Blaney still left Texas second in the championship standings, but has just the Talladega win compared with Hamlin and Harvick at four. More important, Blaney has just eight playoff points, compared with 23 and 22 from Hamlin and Harvick.
Playoff points are the order in which drivers will be reseeded during each round of the playoffs when they start in two months.
Blaney can point to several races in which he could have won and added to that playoff point total. Last weekend at Kentucky, the Team Penske No. 12 had one of the most competitive cars but struck an apron bump on the final lap of the overtime finish.

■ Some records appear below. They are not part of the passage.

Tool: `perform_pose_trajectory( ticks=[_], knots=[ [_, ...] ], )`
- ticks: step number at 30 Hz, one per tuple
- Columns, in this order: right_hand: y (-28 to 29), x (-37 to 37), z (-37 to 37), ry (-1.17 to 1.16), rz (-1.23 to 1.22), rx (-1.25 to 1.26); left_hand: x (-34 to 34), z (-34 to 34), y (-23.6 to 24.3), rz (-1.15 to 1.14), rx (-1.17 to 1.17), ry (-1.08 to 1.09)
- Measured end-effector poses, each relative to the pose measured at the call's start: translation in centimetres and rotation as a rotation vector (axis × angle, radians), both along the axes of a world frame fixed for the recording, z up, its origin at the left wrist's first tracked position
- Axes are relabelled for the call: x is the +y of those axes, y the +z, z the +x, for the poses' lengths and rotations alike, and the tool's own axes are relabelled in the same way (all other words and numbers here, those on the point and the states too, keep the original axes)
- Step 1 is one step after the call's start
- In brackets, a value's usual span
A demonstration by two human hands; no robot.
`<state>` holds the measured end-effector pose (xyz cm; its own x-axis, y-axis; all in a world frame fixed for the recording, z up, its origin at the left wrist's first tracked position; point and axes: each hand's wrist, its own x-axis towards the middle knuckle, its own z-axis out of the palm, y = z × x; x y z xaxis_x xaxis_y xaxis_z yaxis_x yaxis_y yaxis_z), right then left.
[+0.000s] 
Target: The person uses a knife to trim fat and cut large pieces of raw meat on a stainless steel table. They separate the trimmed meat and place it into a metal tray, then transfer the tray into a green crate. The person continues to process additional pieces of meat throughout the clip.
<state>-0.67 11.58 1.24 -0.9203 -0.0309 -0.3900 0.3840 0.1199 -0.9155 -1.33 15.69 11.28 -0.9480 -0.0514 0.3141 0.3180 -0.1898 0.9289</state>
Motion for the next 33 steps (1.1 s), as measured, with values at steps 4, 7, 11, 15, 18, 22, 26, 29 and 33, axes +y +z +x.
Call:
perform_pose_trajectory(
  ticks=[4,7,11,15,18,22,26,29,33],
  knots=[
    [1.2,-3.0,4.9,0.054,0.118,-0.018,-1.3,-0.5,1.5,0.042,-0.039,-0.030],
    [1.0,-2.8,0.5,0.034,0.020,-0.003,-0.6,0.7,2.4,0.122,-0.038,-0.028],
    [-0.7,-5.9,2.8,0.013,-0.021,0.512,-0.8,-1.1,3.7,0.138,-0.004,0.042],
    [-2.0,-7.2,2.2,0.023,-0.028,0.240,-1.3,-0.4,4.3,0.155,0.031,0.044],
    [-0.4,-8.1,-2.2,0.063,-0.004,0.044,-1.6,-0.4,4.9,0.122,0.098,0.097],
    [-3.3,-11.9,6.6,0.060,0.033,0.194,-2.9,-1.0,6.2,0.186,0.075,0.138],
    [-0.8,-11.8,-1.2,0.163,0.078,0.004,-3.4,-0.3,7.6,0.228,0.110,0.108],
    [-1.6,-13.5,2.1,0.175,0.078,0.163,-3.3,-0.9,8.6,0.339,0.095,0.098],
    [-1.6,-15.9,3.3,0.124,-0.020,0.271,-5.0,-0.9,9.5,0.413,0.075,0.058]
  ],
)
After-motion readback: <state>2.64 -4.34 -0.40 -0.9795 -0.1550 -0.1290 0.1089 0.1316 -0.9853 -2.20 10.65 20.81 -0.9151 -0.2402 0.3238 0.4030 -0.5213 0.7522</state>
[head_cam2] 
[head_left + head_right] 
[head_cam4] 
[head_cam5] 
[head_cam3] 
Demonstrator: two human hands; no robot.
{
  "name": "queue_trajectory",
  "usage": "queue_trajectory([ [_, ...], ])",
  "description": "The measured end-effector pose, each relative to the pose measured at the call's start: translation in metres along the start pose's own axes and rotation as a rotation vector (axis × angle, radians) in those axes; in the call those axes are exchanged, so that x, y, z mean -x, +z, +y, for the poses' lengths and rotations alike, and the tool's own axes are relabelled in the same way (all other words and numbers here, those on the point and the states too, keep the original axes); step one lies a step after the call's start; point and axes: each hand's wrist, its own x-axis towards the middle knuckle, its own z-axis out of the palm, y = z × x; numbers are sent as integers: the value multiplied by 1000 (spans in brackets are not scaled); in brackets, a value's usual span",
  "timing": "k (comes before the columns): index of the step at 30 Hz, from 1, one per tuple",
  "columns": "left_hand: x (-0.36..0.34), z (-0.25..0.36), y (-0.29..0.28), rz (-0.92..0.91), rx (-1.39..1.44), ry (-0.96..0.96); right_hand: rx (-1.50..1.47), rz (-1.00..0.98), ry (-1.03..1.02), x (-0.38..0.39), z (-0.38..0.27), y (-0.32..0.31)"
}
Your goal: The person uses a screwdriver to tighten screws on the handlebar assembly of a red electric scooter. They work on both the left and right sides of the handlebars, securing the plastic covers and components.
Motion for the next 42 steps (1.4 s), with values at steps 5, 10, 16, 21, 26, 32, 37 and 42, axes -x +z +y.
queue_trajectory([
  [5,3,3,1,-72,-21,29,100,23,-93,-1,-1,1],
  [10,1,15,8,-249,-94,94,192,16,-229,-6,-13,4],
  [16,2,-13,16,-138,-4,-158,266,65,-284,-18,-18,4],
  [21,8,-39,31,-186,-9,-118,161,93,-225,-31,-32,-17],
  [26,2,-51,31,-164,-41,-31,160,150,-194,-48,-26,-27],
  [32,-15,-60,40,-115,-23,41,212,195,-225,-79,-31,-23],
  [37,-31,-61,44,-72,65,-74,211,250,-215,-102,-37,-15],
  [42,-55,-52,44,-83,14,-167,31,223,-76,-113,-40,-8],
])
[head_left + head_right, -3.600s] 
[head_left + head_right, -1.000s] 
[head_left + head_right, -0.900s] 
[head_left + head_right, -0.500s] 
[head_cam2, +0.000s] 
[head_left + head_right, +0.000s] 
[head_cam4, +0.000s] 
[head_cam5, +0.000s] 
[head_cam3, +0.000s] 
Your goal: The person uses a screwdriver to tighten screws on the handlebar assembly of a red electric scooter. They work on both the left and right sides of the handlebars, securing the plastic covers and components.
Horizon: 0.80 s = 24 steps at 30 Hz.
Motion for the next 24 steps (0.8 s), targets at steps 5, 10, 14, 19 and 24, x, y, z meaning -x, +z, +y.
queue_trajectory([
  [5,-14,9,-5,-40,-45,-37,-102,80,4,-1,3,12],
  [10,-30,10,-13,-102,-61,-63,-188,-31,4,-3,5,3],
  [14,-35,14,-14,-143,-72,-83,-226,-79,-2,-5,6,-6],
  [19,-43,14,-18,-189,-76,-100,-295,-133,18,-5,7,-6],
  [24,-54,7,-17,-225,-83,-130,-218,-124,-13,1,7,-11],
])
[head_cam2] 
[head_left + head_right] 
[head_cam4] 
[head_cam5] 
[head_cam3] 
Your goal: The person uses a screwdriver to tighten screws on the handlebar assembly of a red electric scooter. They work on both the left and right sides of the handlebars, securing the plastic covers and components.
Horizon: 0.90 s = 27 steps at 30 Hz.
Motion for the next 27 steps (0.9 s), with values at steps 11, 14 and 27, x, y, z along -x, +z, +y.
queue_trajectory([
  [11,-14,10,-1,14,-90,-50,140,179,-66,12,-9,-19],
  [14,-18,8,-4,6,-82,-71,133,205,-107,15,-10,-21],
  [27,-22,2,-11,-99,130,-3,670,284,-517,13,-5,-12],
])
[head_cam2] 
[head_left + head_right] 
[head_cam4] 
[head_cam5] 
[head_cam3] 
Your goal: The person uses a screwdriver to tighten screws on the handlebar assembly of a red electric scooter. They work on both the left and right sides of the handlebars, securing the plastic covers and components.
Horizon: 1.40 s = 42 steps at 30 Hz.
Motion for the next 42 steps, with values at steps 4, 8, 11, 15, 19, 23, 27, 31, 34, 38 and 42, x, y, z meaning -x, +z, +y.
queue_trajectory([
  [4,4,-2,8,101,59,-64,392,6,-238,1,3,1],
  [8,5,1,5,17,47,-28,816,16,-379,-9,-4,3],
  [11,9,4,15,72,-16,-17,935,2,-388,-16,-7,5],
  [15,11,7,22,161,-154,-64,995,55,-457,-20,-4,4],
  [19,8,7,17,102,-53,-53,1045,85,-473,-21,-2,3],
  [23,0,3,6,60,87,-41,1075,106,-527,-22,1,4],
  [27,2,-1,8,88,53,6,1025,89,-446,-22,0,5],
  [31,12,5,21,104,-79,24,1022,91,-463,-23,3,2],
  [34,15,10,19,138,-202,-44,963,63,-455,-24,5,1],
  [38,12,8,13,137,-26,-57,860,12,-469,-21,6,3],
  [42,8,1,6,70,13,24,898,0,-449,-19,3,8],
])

He was leading before the coronavirus shutdown in March at Las Vegas, when a decision to pit after a late caution denied him a sure win. The next week, he was closing on leader Alex Bowman when he suffered a tire failure.
He’s led the third most laps this year, and in 12 of 17 overall races, but just hasn’t been able to close out when wins seem within reach.
“To a point, it’s frustrating when it happens,” Blaney said. “You’re like, ‘Man, bad break after bad break. What in the hell do we have to do to have things go our way?’ There are really two ways you can approach it. You can be a little upset and ticked off that things aren’t going your way, or you can just think about the good things that our cars are really fast right now over in that 12 crew.
“We’ve been capable of winning a lot of races this year, it, like I said, hasn’t played out for us. It’s frustrating at the time, but there’s no point in dwelling on things. You just focus on what you need to do, and that’s just keep bringing fast race cars. If you keep running up front and leading laps, I hope, and I think that things will eventually go our way.”
BLANEY: ‘WHAT IN THE HELL DO WE NEED TO DO TO HAVE THINGS GO OUR WAY?’